Per parlare di uomini bisogna anche contestualizzare, altrimenti qualcuno potrebbe accusarmi di fare di tutta l’erba un fascio. Siamo nel 2015, ma nella provincia non è cambiato quasi niente delle dinamiche matrimoniali e familiari. E questo deriva sempre dal fatto che il matrimonio è vissuto come un sentiero obbligato, un dovere sociale, una scelta davvero poco lungimirante, basata su criteri antiquati. Gli uomini, ancora oggi, si sposano perché da soli non ce la fanno, hanno bisogno di una domestica. Certo, all’inizio tanti bacini e mobili nuovi, ma giunge presto il momento in cui ci si ritira stanchi dal lavoro e l’unica cosa che si desidera è il piatto sulla tavola. Inoltre, non sposarsi vuol dire insinuare il sospetto di essere ‘ricchioni’. Le donne, invece, si sposano perché educate a vedere il matrimonio come la salvezza dall’oblio. Essere single vuol dire essere sole. Sfigate. Non avere figli significa non aver seguito la retta via, apparire come monche.

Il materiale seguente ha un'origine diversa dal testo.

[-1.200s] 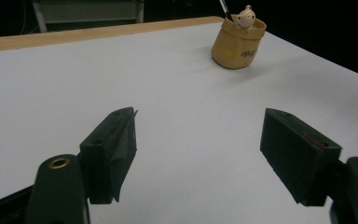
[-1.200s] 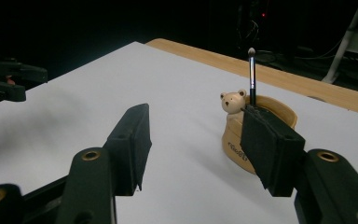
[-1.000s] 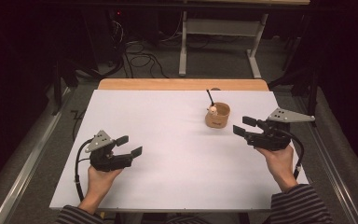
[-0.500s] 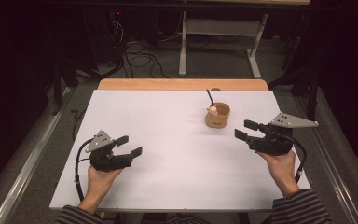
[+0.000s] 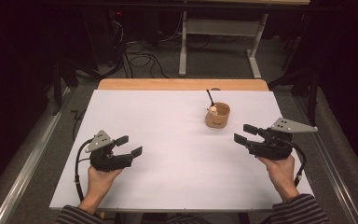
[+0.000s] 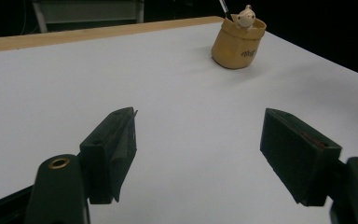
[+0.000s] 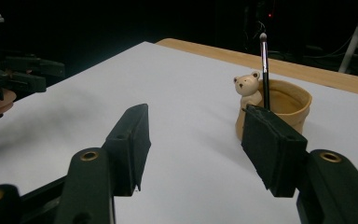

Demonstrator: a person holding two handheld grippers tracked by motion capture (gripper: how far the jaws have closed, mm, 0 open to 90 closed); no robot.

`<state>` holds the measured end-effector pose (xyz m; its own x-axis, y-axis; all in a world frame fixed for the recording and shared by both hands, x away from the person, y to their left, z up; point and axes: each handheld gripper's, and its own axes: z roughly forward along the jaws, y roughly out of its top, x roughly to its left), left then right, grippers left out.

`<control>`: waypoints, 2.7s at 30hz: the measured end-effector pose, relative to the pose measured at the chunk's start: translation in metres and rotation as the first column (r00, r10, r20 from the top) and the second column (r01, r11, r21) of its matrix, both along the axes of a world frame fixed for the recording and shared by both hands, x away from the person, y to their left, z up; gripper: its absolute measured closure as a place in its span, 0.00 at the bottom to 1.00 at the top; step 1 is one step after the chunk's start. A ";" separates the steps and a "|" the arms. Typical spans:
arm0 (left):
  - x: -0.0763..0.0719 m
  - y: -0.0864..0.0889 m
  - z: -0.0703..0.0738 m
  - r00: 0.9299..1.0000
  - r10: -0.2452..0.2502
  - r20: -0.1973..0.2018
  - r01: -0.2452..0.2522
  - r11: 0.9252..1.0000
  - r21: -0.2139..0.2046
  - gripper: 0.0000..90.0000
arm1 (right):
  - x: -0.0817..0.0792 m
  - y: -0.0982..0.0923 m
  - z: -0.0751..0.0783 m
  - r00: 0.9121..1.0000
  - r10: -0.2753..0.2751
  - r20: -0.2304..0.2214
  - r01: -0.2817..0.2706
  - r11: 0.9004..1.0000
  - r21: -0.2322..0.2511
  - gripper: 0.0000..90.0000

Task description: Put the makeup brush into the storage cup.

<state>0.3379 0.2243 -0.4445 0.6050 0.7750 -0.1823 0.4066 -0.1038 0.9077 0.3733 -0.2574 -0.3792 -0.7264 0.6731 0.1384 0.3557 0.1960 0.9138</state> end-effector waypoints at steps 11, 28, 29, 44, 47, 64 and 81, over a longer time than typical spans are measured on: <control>0.000 0.000 0.000 1.000 0.000 0.000 0.000 1.000 0.000 0.30 | -0.004 0.001 -0.007 1.000 0.004 -0.013 -0.004 1.000 0.015 0.48; 0.000 0.000 0.000 1.000 0.001 -0.001 -0.001 1.000 -0.002 0.30 | -0.007 -0.001 -0.018 0.999 0.001 -0.032 0.000 1.000 0.031 0.48; 0.000 0.000 0.000 1.000 0.001 -0.001 -0.001 1.000 -0.002 0.30 | -0.007 -0.001 -0.018 0.999 0.001 -0.034 0.000 1.000 0.031 0.48; 0.000 0.000 0.000 1.000 0.001 -0.001 -0.001 1.000 -0.003 0.30 | -0.005 0.000 -0.028 0.999 -0.009 -0.039 0.011 0.999 0.037 0.48; 0.000 0.000 0.000 1.000 0.001 -0.001 -0.001 1.000 -0.003 0.30 | -0.005 0.001 -0.029 0.999 -0.008 -0.035 0.010 0.999 0.033 0.48; 0.000 0.000 0.000 1.000 0.004 0.000 -0.004 1.000 -0.005 0.30 | -0.005 -0.001 -0.040 0.999 -0.017 -0.042 0.017 1.000 0.007 0.47; 0.000 0.000 0.000 1.000 0.004 0.001 -0.004 1.000 -0.005 0.30 | -0.006 -0.007 -0.048 0.998 -0.040 -0.047 0.041 0.999 0.008 0.46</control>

Bene. Da queste situazioni, generalmente, fuoriescono gli uomini di merda. Quelli che, lentamente, si piegano al loro stesso egoismo, perché frustrati, bloccati in una vita che non vorrebbero, ma che altri hanno scelto: le madri ormai anziane, i figli ormai fatti, e che fai divorzi? E poi, che fai, mantieni moglie e figli, e tu vai a stare in un appartamentino vuoto, a pagare un secondo affitto, e chi le lava le mutande? No, la vita è già uno schifo. Il sesso fuori casa è l’unica boccata d’aria. Se è fatto con un uomo forse è meglio, perché il vicinato sparla se ti vede con un’altra donna. Sembrano assurdità, ma sono evoluzioni reali. Sono uomini che, tacitamente, puniscono la propria moglie per il recinto in cui si sono chiusi.
Poi ci sono gli uomini buoni. Quelli sensibili, che vedono la propria esistenza legittimata solo dall’amore che danno, dalla felicità realizzata nell’altri. Sono gli uomini che tutti vorremmo, ma che spesso rifiutiamo, perché essere felici è un compito più arduo dell’essere semplicemente in attesa di qualcuno. Essere felici vuol dire capolinea, e chi non ha risolto i propri tormenti non accetta di fermarsi. Ha bisogno di continuare a lottare.

Per concludere voglio chiederti: sei soddisfatto del riscontro che Cuore Satellite ha avuto fra i lettori? Ciò che è arrivato loro è ciò che è arrivato a te nello scriverlo?
Sono felicissimo. Mi sembra quasi strano, sospetto, che nessuno ne abbia parlato male o che abbia avuto da ridire. Le persone che leggono Satellite vedono una mano amica aperta per loro. E non mi serve altro per esserne appagato.